_Try it_. Give back all of the data verbatim.

_Data below_.
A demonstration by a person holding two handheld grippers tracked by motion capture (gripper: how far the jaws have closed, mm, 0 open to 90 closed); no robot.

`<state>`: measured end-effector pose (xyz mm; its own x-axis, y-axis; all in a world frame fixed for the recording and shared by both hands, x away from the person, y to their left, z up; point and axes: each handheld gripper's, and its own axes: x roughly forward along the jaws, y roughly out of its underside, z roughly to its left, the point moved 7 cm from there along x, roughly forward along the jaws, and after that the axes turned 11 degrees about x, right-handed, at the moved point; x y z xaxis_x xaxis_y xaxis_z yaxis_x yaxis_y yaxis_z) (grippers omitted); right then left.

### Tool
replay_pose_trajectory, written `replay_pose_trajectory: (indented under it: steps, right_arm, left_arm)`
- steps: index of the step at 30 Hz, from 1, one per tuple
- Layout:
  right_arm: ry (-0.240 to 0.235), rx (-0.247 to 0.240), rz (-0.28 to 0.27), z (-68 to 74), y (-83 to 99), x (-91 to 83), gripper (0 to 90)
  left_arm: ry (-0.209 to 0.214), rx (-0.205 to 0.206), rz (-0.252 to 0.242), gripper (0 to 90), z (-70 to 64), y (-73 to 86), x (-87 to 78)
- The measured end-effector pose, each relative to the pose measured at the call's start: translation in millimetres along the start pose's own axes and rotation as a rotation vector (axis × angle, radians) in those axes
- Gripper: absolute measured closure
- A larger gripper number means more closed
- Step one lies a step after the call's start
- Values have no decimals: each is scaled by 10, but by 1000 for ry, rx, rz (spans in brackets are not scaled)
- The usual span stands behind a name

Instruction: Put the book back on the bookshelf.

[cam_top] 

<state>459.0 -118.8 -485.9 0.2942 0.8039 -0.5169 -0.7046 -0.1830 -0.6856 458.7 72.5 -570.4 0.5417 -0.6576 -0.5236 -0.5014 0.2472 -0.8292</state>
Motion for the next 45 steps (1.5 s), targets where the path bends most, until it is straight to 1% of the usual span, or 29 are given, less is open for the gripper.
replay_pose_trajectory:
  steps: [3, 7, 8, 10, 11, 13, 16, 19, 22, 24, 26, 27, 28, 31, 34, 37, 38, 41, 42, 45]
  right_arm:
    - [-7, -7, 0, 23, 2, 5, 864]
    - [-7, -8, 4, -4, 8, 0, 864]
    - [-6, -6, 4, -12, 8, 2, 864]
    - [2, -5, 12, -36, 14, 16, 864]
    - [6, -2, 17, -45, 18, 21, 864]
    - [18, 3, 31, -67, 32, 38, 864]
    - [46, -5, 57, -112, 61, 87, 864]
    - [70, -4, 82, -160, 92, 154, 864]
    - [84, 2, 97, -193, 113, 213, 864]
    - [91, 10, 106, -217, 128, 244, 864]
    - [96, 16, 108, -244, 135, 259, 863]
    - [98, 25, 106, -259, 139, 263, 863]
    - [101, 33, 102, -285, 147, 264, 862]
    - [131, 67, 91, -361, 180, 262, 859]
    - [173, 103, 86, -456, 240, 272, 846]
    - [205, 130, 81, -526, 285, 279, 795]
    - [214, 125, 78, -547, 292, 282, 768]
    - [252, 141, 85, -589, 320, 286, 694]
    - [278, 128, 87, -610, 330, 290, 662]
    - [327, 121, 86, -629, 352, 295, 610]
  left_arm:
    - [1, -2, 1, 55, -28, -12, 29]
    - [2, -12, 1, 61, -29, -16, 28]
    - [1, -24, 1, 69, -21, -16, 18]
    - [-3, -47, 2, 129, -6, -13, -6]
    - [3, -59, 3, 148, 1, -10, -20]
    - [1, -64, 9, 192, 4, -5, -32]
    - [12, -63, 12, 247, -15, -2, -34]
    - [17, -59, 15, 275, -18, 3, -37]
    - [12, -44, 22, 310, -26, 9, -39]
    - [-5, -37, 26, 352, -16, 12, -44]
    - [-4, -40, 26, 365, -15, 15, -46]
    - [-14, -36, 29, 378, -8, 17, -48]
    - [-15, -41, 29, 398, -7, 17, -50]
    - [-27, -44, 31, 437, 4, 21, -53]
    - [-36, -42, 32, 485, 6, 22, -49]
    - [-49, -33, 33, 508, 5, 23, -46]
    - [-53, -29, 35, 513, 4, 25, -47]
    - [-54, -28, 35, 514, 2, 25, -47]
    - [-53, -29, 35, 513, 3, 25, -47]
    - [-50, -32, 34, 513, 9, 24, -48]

_Completed task_.
A demonstration by a person holding two handheld grippers tracked by motion capture (gripper: how far the jaws have closed, mm, 0 open to 90 closed); no robot.

`<state>`: measured end-effector pose (xyz mm; its own x-axis, y-axis; all in a world frame fixed for the recording and shared by both hands, x away from the person, y to their left, z up; point and axes: each handheld gripper's, and its own axes: x roughly forward along the jaws, y roughly out of its underside, z roughly to its left, the point moved 7 cm from there along x, roughly forward along the jaws, and after that the axes turned 11 degrees about x, right-handed, at the moved point; x y z xaxis_x xaxis_y xaxis_z yaxis_x yaxis_y yaxis_z) (grippers omitted); right then left.

### Tool
replay_pose_trajectory, written `replay_pose_trajectory: (indented under it: steps, right_arm, left_arm)`
- steps: index of the step at 30 Hz, from 1, one per tuple
- Layout:
  right_arm: ry (-0.240 to 0.235), rx (-0.247 to 0.240), rz (-0.28 to 0.27), z (-68 to 74), y (-83 to 99), x (-91 to 83), gripper (0 to 90)
  left_arm: ry (-0.209 to 0.214), rx (-0.205 to 0.206), rz (-0.252 to 0.242), gripper (0 to 90), z (-70 to 64), y (-73 to 86), x (-87 to 78)
- The measured end-effector pose, each relative to the pose measured at the call's start: translation in millimetres along the start pose's own axes and rotation as a rotation vector (axis × angle, radians) in those axes
- Gripper: absolute measured closure
- A larger gripper number means more closed
- Step one lies a step after the call's start
- Values have no decimals: each is scaled by 10, but by 1000 for ry, rx, rz (spans in brackets are not scaled)
- The usual span stands behind a name

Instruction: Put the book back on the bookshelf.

[cam_top] 

<state>459.0 -118.8 -485.9 0.2942 0.8039 -0.5169 -0.7046 -0.1830 -0.6856 458.7 72.5 -570.4 0.5417 -0.6576 -0.5236 -0.5014 0.2472 -0.8292</state>
Motion for the next 45 steps (1.5 s), targets where the path bends most, until it is straight to 1% of the usual span, or 29 are given, less is open for the gripper.
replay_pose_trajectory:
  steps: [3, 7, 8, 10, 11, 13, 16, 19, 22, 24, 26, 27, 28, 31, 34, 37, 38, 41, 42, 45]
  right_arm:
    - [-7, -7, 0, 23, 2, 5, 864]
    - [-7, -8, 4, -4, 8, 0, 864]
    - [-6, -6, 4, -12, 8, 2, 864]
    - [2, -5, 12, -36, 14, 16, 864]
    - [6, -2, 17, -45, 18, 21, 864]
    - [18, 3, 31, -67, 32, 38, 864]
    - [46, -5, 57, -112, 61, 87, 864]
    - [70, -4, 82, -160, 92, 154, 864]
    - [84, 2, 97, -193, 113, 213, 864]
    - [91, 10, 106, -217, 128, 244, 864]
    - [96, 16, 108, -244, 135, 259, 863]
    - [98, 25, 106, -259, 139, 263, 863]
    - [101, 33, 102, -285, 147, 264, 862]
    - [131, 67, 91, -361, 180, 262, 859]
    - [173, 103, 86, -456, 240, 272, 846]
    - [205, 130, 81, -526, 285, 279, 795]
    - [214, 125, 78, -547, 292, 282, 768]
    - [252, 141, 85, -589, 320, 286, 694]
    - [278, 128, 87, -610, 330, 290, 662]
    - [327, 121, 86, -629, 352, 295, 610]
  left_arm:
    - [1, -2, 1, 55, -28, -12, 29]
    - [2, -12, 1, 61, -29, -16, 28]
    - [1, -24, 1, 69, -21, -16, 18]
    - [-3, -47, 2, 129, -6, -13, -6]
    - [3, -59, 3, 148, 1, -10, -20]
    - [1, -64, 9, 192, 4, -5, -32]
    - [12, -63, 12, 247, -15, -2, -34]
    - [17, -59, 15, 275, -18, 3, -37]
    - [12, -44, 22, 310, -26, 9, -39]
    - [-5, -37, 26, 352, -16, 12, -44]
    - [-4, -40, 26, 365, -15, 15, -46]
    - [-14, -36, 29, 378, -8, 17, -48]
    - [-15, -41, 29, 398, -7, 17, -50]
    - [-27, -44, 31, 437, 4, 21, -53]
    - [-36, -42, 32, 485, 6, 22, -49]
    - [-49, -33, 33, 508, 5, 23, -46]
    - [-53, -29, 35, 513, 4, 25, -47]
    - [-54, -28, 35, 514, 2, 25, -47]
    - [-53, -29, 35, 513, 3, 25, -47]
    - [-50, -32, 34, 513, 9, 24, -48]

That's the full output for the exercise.